De volta ao Brasil depois de seis meses de treinamentos e competições no Japão e na Europa, Aurélio viu a possibilidade de conquistar uma vaga para Los Angeles na categoria absoluto. Ganhou a seletiva, mas não foi. 

“Ele (Mamede) disse que não tinha vaga na Vila Olímpica. Eu falei que não tinha problema, que eu pagaria a minha hospedagem num hotel e todas as despesas. A resposta foi: não pode, não vai! Eu poderia até ter conquistado a medalha no absoluto e perdi a chance. Eu fiquei fora de Los Angeles”, lamenta Aurélio.

Douglas Vieira, o representante da categoria meio-pesado, ficou com a medalha de prata. Luis Onmura e Walter Carmona trouxeram o bronze. No mesmo ano, Aurélio sagrou-se campeão mundial universitário, em Strasburgo, na França. 

Pressão e más condições de treinamento

Depois de se submeter a uma cirurgia no ombro, em 1986, e conquistar a medalha de bronze no Campeonato Mundial da Alemanha, em 1987, o meio-pesado parecia garantido na equipe que disputaria a Jogos Olímpicos de Seul. A caminho do sonho, ele sagrou-se campeão na Copa Pan-americana e nos Jogos Pan-americanos Indianápolis. Bem preparado e com o ritmo necessário conquistado nos torneios internacionais, Aurélio Miguel quase sucumbiu à pressão psicológica a que era submetido na fase de preparação para os Jogos Olímpicos de 1988.

O campeão olímpico conta que, durante o mês e meio que permaneceram no Centro de Treinamento de Santa Cruz, o peso ligeiro Sérgio Pessoa foi acometido por uma pneumonia por causa das condições precárias de alojamento. Pessoa prefere se lembrar de uma passagem engraçada.

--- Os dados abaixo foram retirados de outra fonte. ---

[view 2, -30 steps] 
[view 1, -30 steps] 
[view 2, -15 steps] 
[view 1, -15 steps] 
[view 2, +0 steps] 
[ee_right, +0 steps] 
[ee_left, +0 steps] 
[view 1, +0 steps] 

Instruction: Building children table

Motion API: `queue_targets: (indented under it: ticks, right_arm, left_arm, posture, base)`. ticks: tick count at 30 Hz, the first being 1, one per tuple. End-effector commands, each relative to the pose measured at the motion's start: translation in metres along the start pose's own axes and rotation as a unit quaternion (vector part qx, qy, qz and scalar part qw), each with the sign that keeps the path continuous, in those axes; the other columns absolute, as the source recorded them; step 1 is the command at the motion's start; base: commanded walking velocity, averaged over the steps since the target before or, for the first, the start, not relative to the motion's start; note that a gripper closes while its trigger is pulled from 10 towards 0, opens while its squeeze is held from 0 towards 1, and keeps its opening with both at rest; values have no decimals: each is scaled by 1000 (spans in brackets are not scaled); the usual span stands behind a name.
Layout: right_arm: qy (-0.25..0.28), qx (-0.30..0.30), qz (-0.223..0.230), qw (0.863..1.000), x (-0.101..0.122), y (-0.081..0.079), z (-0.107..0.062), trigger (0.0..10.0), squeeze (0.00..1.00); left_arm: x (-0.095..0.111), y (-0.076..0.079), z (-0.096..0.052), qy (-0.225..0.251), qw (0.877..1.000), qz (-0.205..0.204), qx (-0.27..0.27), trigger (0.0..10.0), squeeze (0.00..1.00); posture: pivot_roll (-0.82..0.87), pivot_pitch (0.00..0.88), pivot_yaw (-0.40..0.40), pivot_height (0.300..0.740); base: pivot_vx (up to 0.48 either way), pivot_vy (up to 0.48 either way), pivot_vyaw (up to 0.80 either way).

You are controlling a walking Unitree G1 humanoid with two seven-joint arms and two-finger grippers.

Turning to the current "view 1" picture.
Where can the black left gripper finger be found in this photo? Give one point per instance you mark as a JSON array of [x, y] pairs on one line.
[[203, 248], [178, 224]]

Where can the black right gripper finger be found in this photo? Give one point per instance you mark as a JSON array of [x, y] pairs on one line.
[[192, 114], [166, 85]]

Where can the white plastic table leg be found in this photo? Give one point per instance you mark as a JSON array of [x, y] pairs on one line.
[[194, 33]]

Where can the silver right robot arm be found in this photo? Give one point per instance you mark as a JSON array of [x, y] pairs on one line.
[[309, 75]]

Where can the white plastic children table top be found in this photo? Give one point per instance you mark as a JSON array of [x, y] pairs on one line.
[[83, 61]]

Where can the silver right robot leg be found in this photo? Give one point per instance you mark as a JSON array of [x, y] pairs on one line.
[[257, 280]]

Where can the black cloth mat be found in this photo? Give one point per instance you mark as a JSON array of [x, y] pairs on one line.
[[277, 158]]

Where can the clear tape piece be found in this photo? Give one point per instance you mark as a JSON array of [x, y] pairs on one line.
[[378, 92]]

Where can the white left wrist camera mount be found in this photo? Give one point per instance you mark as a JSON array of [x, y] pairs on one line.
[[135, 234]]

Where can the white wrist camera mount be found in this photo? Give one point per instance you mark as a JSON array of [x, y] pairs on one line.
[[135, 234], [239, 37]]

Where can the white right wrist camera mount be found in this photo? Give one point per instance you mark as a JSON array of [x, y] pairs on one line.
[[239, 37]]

“Numa das vezes que o Aurélio foi cortado, eu estava em Santa Cruz, e nós fomos proibidos de falar com ele. Um dia, dei uma fugida e liguei para a casa dele de um orelhão próximo do Centro de Treinamento. Acontece que, quando conversávamos, a reportagem do Globo Esporte estava na casa dele e gravou meu apoio. A matéria foi ao ar na hora do almoço, quando estávamos todos no refeitório do Centro. Houve um silêncio geral, seguido de risadas, quando apareceu a minha conversa com o Aurélio no ar. Quase fui cortado também”, conta Pessoa, rindo. 

Conselhos de pai e de sensei 

“Ele (Mamede) sempre falava que ia me cortar. Chegou nas duas últimas semanas, eu voltei até para casa e falei para o meu pai que eu não aguentava mais, que eu iria pedir dispensa. Ele disse para eu ter calma, me lembrando que o Mamede não estaria em Seul e que eu teria a chance de lutar pelo meu sonho: 'Vai lá, você já está pertinho”.

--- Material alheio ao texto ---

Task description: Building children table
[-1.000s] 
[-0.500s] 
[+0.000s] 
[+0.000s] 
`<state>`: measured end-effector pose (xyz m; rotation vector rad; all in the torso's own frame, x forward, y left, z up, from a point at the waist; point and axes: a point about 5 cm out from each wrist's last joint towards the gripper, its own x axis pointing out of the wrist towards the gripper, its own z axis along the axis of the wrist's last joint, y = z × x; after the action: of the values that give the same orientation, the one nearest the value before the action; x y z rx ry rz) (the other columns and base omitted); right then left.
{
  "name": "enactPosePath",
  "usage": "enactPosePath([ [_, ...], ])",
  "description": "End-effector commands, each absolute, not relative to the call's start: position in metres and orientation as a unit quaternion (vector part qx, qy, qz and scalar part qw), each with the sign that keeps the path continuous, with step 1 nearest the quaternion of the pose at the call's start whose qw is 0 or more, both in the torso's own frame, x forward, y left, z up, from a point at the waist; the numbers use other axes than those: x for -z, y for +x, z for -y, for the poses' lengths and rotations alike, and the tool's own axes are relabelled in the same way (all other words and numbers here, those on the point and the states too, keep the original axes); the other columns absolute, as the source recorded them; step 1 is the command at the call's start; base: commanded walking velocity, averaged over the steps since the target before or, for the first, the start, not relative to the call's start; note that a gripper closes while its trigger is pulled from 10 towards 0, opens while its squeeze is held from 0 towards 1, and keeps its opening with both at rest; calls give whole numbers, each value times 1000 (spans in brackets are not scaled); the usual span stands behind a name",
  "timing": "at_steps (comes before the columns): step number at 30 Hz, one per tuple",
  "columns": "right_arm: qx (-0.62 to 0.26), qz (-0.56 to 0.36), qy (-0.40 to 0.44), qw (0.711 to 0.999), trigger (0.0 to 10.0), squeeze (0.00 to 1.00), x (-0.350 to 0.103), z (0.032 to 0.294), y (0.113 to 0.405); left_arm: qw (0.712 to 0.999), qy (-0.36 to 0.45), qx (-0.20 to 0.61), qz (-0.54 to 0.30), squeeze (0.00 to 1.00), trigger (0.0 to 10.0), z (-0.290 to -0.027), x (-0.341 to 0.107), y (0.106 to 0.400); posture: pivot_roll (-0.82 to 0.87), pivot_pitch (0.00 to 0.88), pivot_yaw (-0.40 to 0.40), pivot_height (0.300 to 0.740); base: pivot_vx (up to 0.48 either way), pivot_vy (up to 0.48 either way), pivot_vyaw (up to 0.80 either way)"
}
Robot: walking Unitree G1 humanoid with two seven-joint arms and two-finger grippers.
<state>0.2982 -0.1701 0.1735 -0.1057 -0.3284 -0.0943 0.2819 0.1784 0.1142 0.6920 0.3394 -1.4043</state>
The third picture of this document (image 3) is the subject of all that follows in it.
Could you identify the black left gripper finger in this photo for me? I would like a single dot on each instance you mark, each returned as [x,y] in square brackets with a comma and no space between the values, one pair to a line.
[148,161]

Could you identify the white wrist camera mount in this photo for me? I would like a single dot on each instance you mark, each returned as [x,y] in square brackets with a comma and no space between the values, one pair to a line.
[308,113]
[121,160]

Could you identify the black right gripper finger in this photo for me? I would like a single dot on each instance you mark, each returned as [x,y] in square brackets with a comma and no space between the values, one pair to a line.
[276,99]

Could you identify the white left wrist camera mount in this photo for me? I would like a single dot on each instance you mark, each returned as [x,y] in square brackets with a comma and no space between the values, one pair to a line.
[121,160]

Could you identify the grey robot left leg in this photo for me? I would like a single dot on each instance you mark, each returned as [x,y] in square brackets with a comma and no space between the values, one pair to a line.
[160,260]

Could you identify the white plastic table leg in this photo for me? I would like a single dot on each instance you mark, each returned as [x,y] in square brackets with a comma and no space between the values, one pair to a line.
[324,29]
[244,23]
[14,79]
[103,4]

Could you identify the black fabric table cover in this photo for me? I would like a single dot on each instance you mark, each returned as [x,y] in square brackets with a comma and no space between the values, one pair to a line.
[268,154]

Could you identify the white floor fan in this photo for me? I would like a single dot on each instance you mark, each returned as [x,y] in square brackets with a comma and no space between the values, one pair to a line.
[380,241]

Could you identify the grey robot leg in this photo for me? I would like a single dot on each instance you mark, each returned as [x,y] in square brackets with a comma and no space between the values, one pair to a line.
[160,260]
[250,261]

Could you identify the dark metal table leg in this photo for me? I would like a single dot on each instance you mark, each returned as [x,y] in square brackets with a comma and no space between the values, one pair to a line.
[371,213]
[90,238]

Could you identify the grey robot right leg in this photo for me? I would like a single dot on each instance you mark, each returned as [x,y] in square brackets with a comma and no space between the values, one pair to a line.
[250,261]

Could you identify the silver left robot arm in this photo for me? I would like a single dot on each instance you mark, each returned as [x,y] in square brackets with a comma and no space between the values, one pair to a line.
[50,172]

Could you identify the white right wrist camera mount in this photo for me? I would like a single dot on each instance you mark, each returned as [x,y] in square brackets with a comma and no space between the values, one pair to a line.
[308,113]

 O sensei Shimohara lembrou a Aurélio que às vezes a gente dá cinco passos para trás para andar seis para frente. Então, cede para poder vencer, não é assim que aprende no judô tem que ceder para vencer?”, repete.  

Aurélio ouviu os conselhos, se segurou e resistiu até Seul. Mamede não embarcou com a delegação, como previsto, e Sérgio Bahi, outro dirigente da CBJ se juntou ao grupo.

Enfim, os Jogos Olímpicos

Aurélio desembarcou e permaneceu na Vila Olímpica de Seul, em 1988, totalmente focado em seu objetivo. Não houve espaço para grandes emoções, comemoração ou deslumbramento.

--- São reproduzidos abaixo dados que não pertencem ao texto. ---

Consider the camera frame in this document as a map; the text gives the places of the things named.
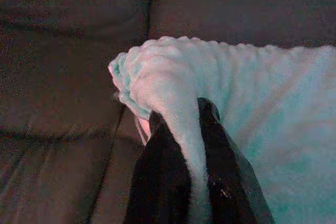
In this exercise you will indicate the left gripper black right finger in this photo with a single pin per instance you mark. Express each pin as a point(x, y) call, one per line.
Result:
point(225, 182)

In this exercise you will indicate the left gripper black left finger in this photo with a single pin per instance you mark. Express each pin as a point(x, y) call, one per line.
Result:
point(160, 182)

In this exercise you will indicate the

 “Eu já tinha a experiência de dois Jogos Pan-americanos e uma Universíade, que disputei no Japão, mas Jogos Olímpicos era a primeira. A Vila Olímpica, os atletas das diversas modalidades, toda aquela estrutura. Eu percebi que se você não se policiar, acaba perdendo o foco. Como meu objetivo era trazer a medalha de ouro, falei para mim mesmo que iria ficar quietinho na Vila e treinar, me preparar, focar para o meu dia”, lembra.

Ele chegou à Coreia como um dos favoritos ao lugar mais alto do pódio. Dos sete torneios do circuito europeu que disputou, fez sete finais, conquistando cinco ouros e duas pratas. Havia sido campeão na Copa Pan-americana e nos Jogos Pan-americanos, além do bronze no Campeonato Mundial.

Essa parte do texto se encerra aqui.